-- Problem requirements --
Output every record verbatim, and omit each picture.

Data excerpts:

* * *

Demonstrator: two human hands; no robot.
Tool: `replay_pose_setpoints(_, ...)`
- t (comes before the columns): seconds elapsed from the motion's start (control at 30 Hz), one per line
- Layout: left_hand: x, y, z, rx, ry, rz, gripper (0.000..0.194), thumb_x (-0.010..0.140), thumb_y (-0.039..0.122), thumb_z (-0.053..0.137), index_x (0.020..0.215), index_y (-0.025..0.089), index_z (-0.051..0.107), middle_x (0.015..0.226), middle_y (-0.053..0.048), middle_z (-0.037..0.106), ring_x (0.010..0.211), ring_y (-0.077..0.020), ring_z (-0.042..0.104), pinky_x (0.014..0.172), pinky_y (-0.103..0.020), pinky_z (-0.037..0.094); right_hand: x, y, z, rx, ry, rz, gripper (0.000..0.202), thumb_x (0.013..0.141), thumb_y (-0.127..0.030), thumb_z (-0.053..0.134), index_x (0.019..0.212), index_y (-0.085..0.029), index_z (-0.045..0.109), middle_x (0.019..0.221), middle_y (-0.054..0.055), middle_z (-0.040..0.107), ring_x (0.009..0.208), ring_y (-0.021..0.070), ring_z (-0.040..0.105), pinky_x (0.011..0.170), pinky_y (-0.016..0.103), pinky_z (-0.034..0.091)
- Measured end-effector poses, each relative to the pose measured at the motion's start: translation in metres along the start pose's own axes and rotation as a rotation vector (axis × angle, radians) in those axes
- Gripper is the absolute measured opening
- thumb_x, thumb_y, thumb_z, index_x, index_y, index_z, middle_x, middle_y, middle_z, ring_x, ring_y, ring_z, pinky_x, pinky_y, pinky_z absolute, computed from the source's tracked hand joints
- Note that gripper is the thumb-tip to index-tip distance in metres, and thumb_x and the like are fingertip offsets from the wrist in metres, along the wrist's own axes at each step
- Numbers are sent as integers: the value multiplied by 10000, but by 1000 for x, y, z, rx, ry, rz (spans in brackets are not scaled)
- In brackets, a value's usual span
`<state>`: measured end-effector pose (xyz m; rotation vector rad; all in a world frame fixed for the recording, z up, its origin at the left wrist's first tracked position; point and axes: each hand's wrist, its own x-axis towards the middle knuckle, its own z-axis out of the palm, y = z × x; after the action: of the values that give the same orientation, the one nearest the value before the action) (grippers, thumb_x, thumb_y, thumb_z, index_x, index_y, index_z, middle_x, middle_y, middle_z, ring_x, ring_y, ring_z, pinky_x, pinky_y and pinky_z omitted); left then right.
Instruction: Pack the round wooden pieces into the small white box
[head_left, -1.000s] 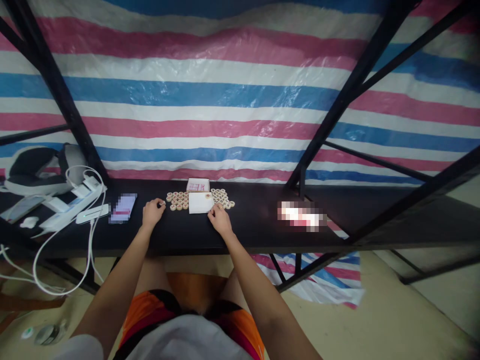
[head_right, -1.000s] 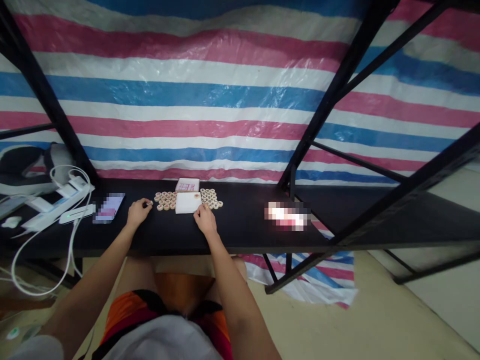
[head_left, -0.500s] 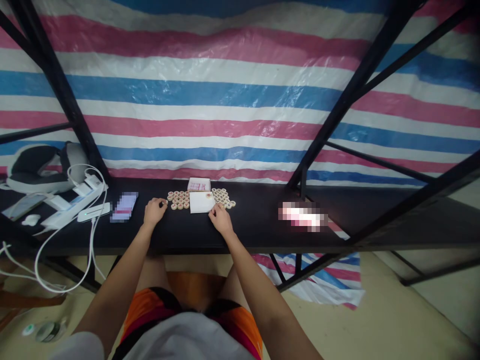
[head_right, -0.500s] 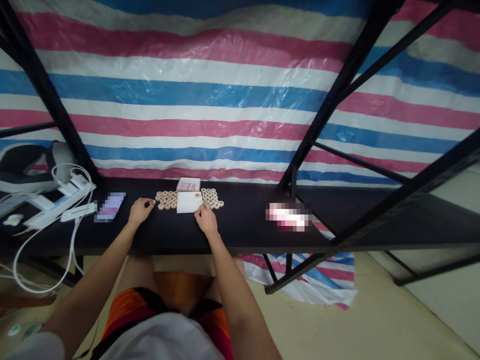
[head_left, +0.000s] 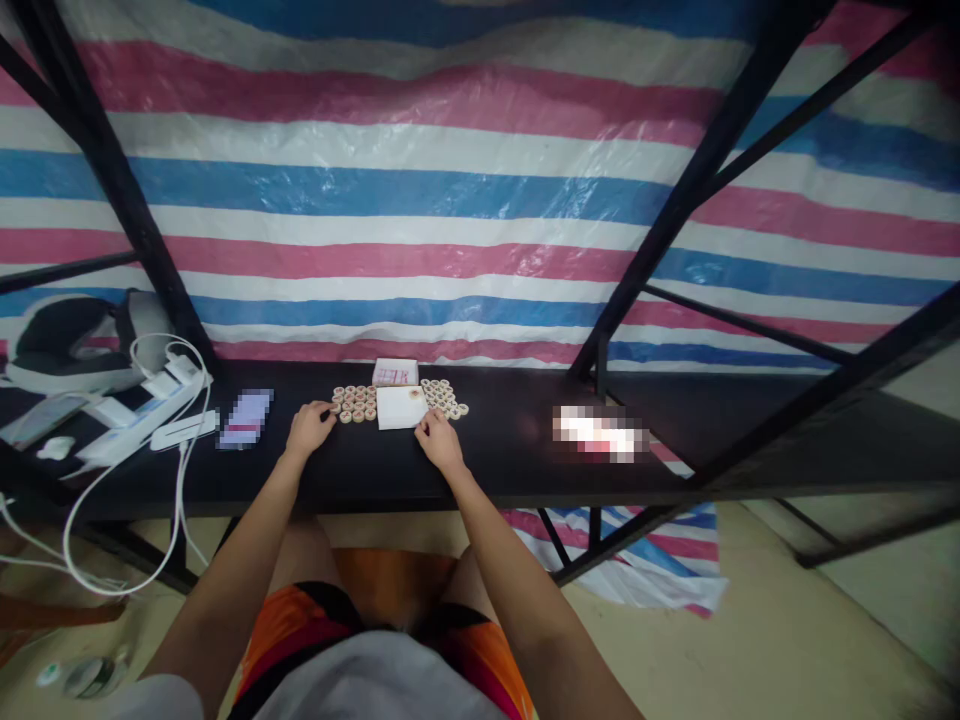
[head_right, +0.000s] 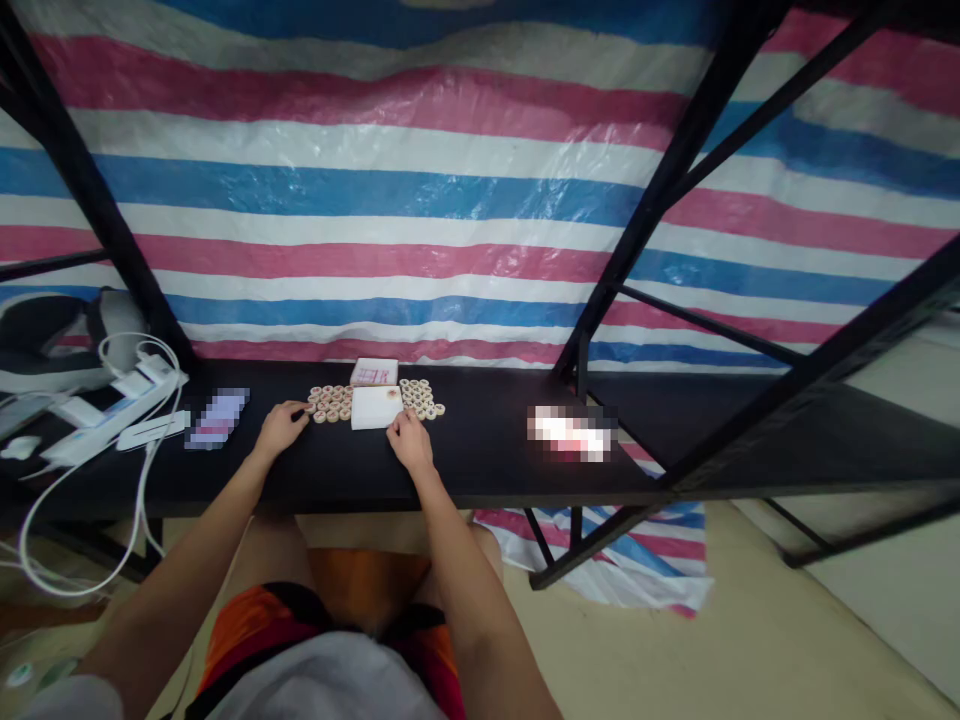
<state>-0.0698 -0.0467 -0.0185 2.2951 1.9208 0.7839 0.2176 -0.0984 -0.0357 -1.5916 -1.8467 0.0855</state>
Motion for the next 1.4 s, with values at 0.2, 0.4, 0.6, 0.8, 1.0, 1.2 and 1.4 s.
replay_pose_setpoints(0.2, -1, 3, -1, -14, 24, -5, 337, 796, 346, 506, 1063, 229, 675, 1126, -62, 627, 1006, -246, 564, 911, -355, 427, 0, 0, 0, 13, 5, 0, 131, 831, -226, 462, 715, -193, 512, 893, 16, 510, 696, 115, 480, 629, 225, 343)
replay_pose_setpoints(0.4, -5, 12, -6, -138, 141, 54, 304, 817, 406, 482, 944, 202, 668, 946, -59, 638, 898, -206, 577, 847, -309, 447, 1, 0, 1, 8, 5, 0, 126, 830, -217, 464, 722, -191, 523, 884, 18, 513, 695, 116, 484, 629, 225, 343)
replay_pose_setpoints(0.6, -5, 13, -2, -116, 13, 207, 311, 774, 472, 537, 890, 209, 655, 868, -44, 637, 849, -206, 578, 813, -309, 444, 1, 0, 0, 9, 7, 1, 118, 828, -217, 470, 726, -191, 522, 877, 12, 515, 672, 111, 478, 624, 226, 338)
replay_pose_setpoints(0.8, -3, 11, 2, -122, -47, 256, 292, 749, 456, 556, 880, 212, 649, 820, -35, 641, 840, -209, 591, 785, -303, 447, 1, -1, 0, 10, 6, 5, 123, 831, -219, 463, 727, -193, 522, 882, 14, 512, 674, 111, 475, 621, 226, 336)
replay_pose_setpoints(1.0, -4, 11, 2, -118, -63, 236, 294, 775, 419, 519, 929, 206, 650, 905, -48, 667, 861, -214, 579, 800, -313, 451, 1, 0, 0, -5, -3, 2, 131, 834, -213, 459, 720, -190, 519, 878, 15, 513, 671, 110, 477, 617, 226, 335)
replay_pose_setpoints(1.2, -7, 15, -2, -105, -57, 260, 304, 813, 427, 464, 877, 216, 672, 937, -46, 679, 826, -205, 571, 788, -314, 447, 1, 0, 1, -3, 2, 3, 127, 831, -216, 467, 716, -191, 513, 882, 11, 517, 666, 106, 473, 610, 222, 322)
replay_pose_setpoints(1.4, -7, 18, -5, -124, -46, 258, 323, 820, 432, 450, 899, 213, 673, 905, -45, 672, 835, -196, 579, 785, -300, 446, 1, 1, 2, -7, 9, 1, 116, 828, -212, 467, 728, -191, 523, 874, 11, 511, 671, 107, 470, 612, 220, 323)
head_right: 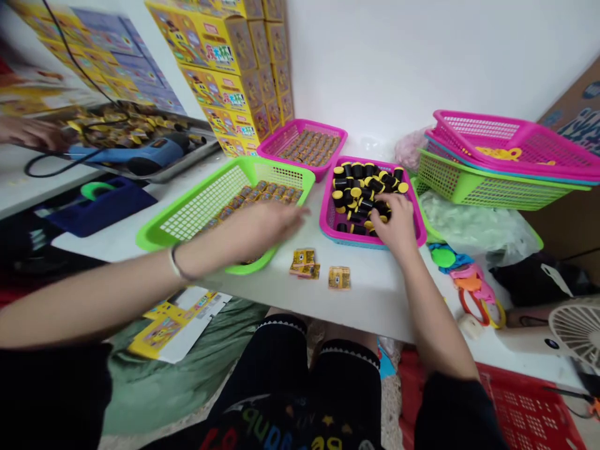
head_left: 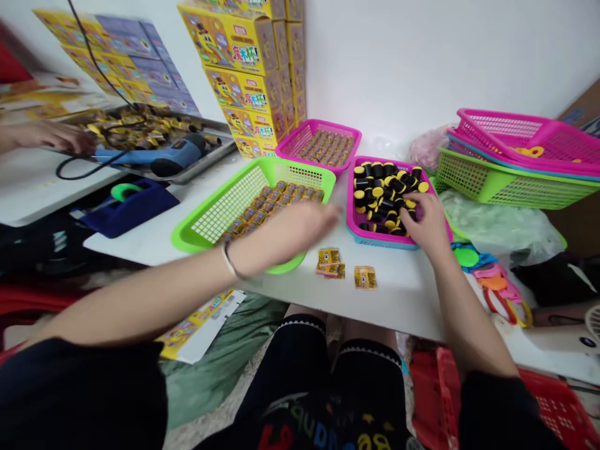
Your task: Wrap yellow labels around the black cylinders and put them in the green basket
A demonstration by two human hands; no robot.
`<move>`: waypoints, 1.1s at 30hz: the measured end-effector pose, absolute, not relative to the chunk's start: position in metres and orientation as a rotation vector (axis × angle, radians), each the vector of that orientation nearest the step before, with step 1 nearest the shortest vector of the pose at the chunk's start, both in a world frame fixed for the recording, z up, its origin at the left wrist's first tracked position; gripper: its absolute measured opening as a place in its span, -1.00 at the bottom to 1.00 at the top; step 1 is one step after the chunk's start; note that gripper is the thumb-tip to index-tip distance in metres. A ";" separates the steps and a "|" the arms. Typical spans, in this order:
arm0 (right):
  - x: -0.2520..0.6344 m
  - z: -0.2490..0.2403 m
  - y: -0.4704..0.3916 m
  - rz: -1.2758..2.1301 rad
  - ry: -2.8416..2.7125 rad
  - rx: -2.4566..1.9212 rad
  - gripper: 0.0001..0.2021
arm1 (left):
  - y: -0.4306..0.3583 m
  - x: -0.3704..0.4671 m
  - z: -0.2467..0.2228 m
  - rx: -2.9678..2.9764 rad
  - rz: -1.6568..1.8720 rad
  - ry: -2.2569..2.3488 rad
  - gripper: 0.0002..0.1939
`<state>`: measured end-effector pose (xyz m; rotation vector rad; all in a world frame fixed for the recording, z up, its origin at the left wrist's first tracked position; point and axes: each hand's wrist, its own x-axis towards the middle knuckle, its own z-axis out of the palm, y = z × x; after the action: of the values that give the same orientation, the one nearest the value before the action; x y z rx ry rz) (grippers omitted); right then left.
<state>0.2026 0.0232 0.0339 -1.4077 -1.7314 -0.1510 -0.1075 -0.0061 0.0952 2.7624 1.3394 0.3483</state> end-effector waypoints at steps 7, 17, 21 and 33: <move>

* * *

-- Exercise answer --
Demonstrator: two human hands; no robot.
Tool: `replay_pose_setpoints(_, ...)`
- t (comes before the columns): seconds elapsed from the motion's start (control at 30 Hz), one per line
- Layout: left_hand: x, y, z, rx, ry, rz, gripper (0.000..0.194), thumb_x (-0.010..0.140), thumb_y (-0.039..0.122), thumb_z (-0.053..0.137), index_x (0.020..0.215), index_y (-0.025..0.089), index_z (-0.051..0.107), middle_x (0.015..0.226), middle_y (-0.053..0.048), middle_z (-0.037..0.106), ring_x (0.010..0.211), ring_y (-0.077..0.020), ring_z (-0.042..0.104), pinky_x (0.014..0.172), pinky_y (-0.103..0.020), pinky_z (-0.037..0.094); right_hand: x, y, z, rx, ry, rz, gripper (0.000..0.202), thumb_x (0.013..0.141), thumb_y (-0.127..0.030), thumb_z (-0.053..0.134), index_x (0.019..0.212), index_y (-0.085..0.029), index_z (-0.045..0.109), middle_x (0.019..0.221), middle_y (-0.054..0.055), middle_z (-0.040..0.107), ring_x (0.009..0.208), ring_y (-0.021..0.070), ring_z (-0.040..0.105), pinky_x (0.011..0.170), pinky_y (-0.016..0.103), pinky_z (-0.034..0.091)
- Measured end-effector poses, each relative to the pose measured at the motion's start: translation in metres along the start pose's own axes and rotation as a rotation vector (axis × angle, radians) in those axes
- Gripper is the absolute measured opening
- thumb_x, thumb_y, thumb_z, index_x, index_y, index_z, middle_x, middle_y, middle_z, ring_x, ring_y, ring_z, pinky_x, pinky_y, pinky_z absolute, computed from the source's tracked hand joints
- Note that gripper is the thumb-tip to index-tip distance in metres, and thumb_x and the like are fingertip offsets from the wrist in metres, along the wrist's own axes at each step
- Numbers are sent as integers: the value multiplied by 10000, but by 1000 for x, y, z, rx, ry, rz (spans in brackets are not scaled)
- In brackets, a value's usual span
`<state>`: measured end-effector pose (xyz m; rotation vector rad; all in a world frame fixed for the recording, z up, its origin at the left wrist's first tracked position; point and axes: each hand's wrist, its own x-axis towards the middle knuckle, its own z-axis out of the palm, y = z × x; after the action: of the values that give the same orientation, the one nearest the value before the action) (grippers, thumb_x, thumb_y, thumb_z, index_x, index_y, index_z, middle_x, middle_y, middle_z, ring_x, ring_y, ring_z, pinky_x, pinky_y and pinky_z omitted); left then right.
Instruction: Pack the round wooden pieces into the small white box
[head_left, -1.000s] 
[head_right, -1.000s] 
[head_left, -0.500s] 
[head_right, -0.500s] 
[head_left, +0.000s] 
[head_right, +0.000s] 
<state>-0.0698 -0.0467 -0.0185 2.2951 1.9208 0.7839 0.2176 -0.0984 -0.0357 -1.5916 -1.8467 0.0855</state>
Motion for the next 1.4 s, with values at 0.2, 0.4, 0.6, 0.8, 1.0, 1.2 and 1.4 s.
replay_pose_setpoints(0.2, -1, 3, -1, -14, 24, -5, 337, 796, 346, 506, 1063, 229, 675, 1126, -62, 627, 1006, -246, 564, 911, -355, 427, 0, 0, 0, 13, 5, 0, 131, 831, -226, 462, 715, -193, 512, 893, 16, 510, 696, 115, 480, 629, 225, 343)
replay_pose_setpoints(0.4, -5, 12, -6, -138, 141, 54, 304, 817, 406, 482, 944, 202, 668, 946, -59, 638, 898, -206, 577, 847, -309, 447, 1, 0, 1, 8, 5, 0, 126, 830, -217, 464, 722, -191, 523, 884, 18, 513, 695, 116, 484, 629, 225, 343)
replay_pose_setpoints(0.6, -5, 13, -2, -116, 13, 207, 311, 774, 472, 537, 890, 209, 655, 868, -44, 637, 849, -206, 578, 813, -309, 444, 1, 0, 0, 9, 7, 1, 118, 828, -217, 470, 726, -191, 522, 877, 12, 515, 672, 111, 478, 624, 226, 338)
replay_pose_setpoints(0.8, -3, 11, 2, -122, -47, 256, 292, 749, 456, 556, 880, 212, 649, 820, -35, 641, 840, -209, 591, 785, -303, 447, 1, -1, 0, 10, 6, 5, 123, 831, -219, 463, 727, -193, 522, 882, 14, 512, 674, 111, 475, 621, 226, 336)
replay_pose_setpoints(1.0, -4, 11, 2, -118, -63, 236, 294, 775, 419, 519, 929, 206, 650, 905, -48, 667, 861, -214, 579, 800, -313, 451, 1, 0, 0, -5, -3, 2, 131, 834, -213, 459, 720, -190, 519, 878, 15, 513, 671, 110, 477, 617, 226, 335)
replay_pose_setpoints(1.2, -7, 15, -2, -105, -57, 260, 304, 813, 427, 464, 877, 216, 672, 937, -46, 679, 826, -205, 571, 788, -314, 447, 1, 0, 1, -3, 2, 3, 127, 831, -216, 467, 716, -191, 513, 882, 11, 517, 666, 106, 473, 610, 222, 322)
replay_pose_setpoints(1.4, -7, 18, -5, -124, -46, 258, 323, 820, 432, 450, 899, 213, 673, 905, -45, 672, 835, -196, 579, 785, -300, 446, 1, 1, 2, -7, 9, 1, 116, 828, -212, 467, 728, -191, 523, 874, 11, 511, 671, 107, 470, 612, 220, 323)
head_right: 
head_left: 
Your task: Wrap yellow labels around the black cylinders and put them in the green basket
A demonstration by two human hands; no robot.
`<move>`: waypoints, 1.1s at 30hz: the measured end-effector pose, absolute, not relative to the chunk's start: position in metres and orientation as a rotation vector (axis × angle, radians), each the vector of that orientation nearest the step before, with step 1 nearest the shortest vector of the pose at the chunk's start, both in a world frame fixed for the recording, z up, its origin at the left wrist's first tracked position; gripper: its absolute measured opening as a place in its span, -1.00 at the bottom to 1.00 at the top; step 1 is one step after the chunk's start; note that gripper is the thumb-tip to index-tip distance in metres. A ";" separates the steps and a "|" the arms. Typical spans, in this order:
arm0 (right):
  - x: -0.2520..0.6344 m
  - z: -0.2490..0.2403 m
  - y: -0.4704..0.3916 m
  - rz: -1.2758..2.1301 rad
  - ry: -2.8416..2.7125 rad
  - rx: -2.4566..1.9212 rad
  - gripper: 0.0001..0.2021
arm1 (left):
  - y: -0.4306..0.3583 m
  - x: -0.3704..0.4671 m
  - z: -0.2467..0.2228 m
  - rx: -2.9678..2.9764 rad
  - rz: -1.6568..1.8720 rad
  - ry: -2.2569..2.3488 rad
  - gripper: 0.0002..0.1939
`<state>`: measured end-effector pose (xyz m; rotation vector rad; all in a world frame fixed for the recording, z up, its origin at the left wrist's first tracked position; point and axes: each hand's wrist, its own x-axis towards the middle knuckle, its own z-axis out of the palm, y = z × x; after the action: of the values that give the same orientation, the one nearest the value before the action; x y z rx ry rz) (grippers omitted); right then left.
<state>0.2026 0.0232 0.0339 -1.4077 -1.7314 -0.1510 -0.1075 -0.0061 0.0952 2.7624 1.3394 0.3483</state> end-effector waypoints at steps 7, 17, 21 and 33: <move>

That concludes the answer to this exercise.